#### [Task requirements]
Begin at the line containing "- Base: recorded" and retype each line through the end of the records exactly. Include nothing else and no pictures.

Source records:
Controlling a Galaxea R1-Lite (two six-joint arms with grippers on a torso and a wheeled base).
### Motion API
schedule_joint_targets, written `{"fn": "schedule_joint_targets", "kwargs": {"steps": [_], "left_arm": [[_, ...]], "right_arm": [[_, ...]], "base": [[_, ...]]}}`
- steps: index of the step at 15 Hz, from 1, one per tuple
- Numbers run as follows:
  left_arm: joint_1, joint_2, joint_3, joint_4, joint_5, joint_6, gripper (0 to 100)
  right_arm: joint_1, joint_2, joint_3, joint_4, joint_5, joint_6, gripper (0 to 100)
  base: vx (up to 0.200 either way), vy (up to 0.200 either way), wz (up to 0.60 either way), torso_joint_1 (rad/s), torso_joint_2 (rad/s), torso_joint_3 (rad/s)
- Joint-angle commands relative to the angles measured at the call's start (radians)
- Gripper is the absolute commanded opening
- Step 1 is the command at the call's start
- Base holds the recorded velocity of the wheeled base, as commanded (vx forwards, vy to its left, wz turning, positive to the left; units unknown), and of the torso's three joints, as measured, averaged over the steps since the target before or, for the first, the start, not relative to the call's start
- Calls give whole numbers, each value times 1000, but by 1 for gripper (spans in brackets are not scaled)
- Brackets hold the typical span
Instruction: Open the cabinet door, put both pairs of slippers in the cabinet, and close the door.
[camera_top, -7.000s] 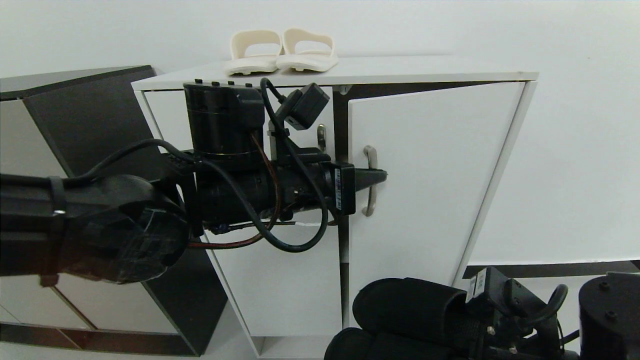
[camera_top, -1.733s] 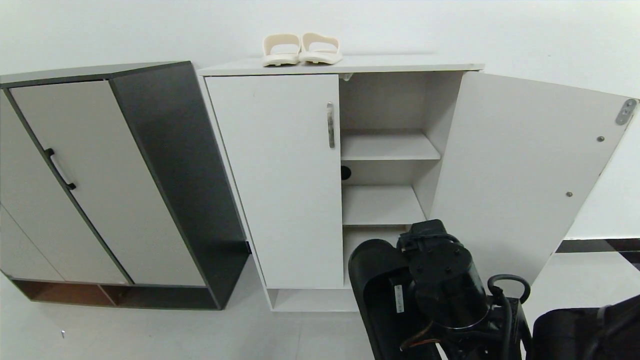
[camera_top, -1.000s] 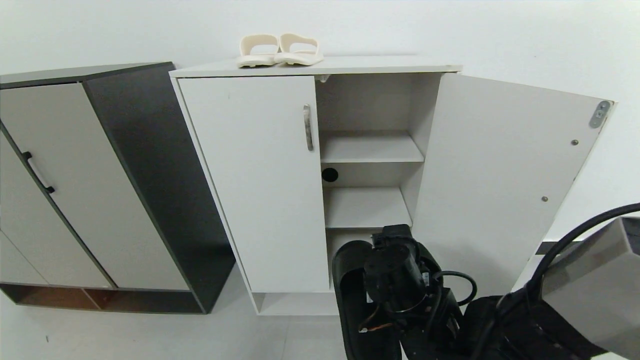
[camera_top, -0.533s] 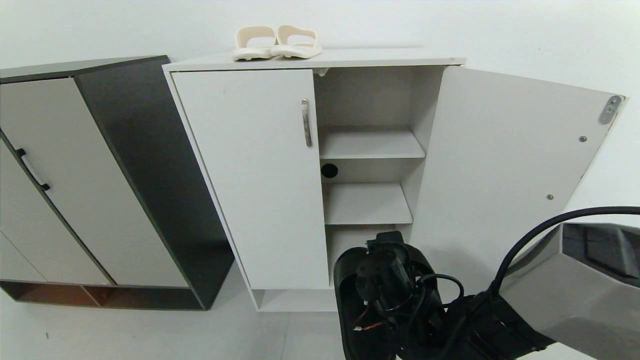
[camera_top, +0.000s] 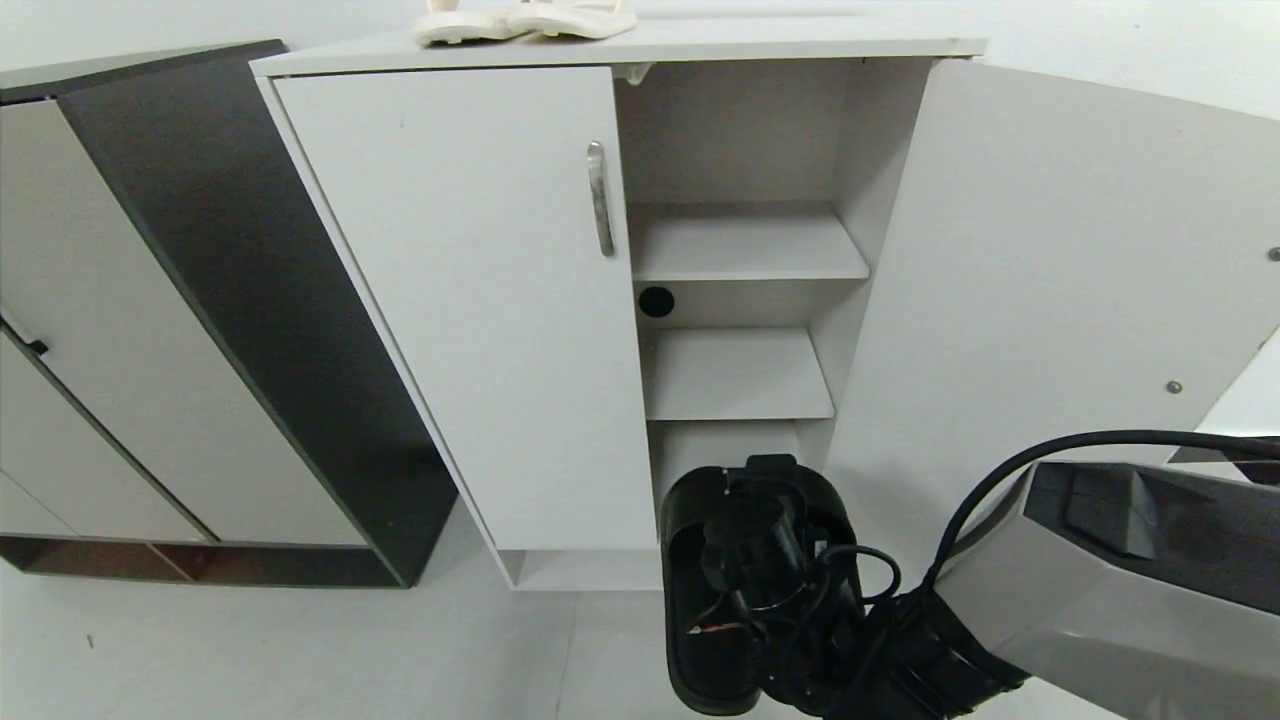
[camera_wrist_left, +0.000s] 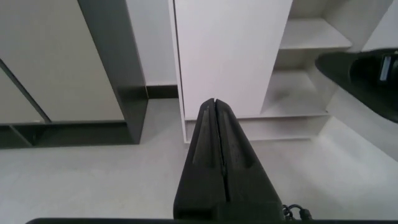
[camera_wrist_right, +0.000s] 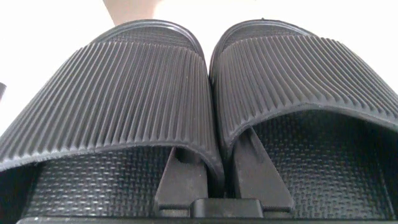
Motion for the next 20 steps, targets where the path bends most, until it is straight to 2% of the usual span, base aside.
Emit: {"fn": "schedule_joint_targets", "kwargs": {"steps": [1,5,6,19,20], "left_arm": [[1,2,0,0,1,0,0],[0,2,0,0,2,0,0],[0,2,0,0,2,0,0],[0,2,0,0,2,-1,0],[0,2,0,0,2,-3,0]], "right_arm": [[0,20,30,-85,-17,-55,0],[-27,92,94,-556,-18,-347,0],[-36,112,103,-623,-17,-398,0],[-53,173,103,-652,-15,-399,0],[-53,175,103,-651,-15,-391,0]], "base": [[0,0,0,2,-2,-207],[0,0,0,2,0,-65],[0,0,0,0,0,0],[0,0,0,0,0,0],[200,0,0,2,2,2]]}}
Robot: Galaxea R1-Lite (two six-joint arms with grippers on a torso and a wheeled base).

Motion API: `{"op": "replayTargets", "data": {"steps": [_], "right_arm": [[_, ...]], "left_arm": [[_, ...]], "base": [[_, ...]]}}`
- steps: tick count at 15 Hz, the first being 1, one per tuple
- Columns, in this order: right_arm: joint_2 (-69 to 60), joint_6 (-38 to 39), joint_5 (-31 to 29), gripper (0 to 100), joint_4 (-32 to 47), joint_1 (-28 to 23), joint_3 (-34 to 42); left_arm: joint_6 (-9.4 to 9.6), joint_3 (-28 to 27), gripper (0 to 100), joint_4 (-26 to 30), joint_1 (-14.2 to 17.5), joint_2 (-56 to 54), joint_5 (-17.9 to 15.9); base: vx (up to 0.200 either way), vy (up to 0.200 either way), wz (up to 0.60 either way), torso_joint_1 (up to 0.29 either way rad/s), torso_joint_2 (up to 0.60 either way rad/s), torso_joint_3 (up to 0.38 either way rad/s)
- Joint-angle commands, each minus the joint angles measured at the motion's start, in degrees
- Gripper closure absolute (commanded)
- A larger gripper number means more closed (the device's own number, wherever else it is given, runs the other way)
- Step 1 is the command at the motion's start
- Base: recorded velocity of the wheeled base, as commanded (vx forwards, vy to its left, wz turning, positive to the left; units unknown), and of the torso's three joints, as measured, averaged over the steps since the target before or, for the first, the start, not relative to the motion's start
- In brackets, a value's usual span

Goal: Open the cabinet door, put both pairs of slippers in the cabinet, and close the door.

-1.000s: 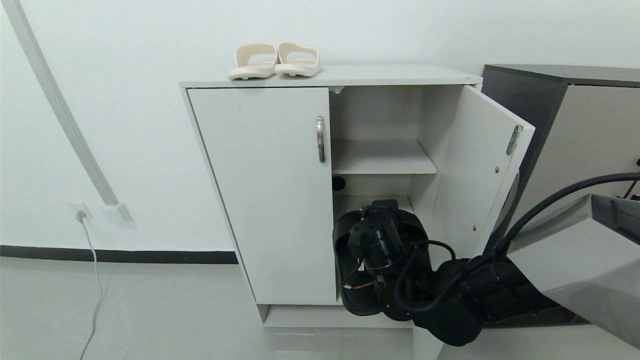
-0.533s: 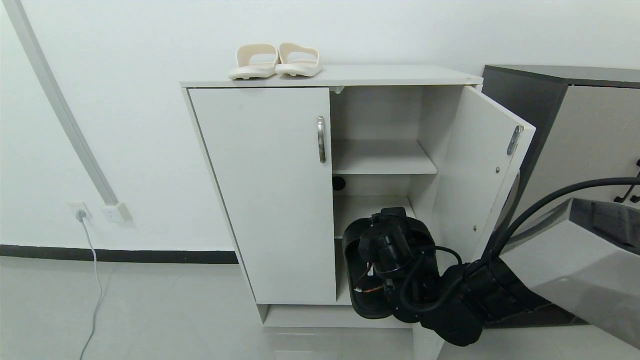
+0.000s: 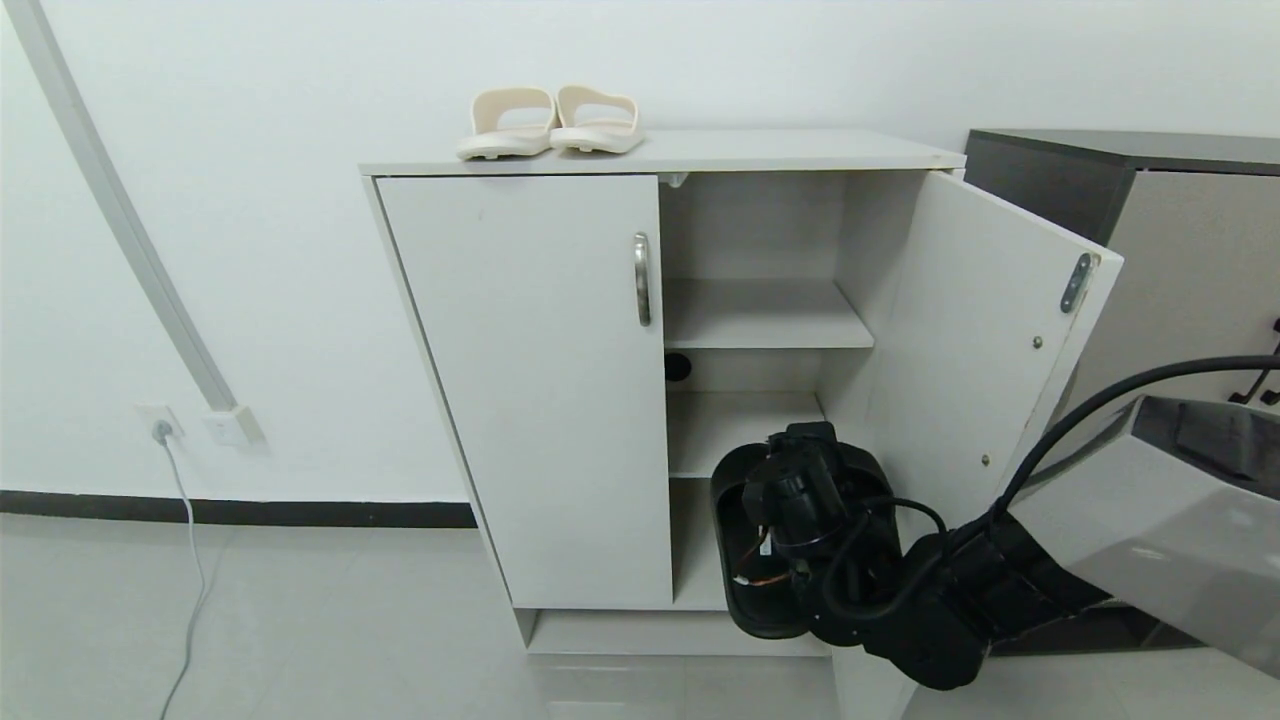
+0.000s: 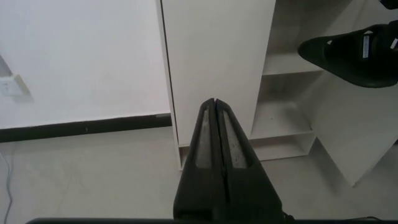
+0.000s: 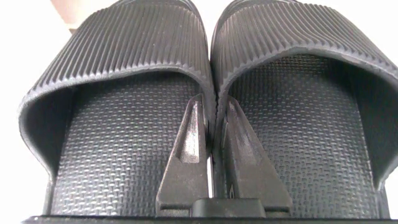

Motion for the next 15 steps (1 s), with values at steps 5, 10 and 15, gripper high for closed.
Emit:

#### [Completed exercise]
- Base: recorded velocity of the wheeled base, as commanded (vx forwards, vy to its left, wz turning, positive to the left; units unknown), and of the torso's three joints, as measured, averaged over the steps since the target before or, for the first, the start, not relative to the motion's start
- In brackets, a value's usual span

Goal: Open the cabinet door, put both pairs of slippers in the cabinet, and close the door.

-1.000s: 
-0.533s: 
+0.000s: 
+0.000s: 
+0.000s: 

Motion for the next 15 steps (1 s), with values at steps 5, 10 and 15, gripper high for closed.
Emit:

That finishes the output for this exercise.